▶ [Work instructions] The answer should consist solely of the lines from the first one below through the line containing "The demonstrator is", copied exactly.
━━━━━━━━━━
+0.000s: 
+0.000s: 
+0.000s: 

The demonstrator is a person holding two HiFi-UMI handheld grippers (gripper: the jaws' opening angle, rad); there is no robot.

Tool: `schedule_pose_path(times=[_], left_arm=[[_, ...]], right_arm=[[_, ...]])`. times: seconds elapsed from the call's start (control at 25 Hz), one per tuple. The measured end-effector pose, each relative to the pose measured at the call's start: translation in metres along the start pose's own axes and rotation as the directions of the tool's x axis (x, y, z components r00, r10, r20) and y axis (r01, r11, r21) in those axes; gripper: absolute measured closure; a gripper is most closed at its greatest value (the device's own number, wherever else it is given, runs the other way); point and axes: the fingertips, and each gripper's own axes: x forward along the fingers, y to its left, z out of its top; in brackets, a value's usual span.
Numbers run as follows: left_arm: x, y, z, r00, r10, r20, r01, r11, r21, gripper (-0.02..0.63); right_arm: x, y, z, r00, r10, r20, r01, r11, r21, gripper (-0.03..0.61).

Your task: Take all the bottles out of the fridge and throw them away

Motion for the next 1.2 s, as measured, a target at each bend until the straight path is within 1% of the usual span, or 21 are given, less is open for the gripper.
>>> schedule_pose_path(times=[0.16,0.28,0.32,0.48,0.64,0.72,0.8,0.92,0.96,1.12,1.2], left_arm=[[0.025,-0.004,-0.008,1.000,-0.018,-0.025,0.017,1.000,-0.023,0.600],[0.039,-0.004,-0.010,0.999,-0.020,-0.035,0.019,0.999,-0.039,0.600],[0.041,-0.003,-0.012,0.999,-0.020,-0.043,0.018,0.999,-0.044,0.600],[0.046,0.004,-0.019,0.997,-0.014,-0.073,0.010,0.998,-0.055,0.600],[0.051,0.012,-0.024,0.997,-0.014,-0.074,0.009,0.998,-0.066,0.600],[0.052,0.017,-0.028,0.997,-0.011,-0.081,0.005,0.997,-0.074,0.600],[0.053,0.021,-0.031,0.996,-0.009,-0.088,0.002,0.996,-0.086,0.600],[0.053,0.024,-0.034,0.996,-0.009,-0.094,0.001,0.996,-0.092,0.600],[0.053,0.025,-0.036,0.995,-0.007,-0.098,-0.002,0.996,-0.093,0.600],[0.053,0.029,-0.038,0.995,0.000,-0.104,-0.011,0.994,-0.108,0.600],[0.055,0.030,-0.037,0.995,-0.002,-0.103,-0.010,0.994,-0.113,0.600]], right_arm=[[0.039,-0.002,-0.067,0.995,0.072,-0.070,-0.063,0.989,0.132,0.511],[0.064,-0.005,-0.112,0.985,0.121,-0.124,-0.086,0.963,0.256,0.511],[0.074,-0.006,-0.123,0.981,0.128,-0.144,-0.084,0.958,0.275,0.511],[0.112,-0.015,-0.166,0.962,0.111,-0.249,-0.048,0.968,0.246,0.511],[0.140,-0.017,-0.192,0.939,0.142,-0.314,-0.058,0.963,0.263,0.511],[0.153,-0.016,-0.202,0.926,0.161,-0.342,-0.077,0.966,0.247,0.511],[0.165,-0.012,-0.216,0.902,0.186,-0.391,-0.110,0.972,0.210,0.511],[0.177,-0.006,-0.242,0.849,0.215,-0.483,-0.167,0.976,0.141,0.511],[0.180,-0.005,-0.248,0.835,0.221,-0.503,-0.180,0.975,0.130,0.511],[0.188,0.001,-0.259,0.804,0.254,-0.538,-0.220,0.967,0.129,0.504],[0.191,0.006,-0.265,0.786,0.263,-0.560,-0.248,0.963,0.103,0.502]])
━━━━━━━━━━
▶ [Solved exercise]
+0.000s: 
+0.000s: 
+0.000s: 

The demonstrator is a person holding two HiFi-UMI handheld grippers (gripper: the jaws' opening angle, rad); there is no robot.

There is no more to the output, and the exercise is done.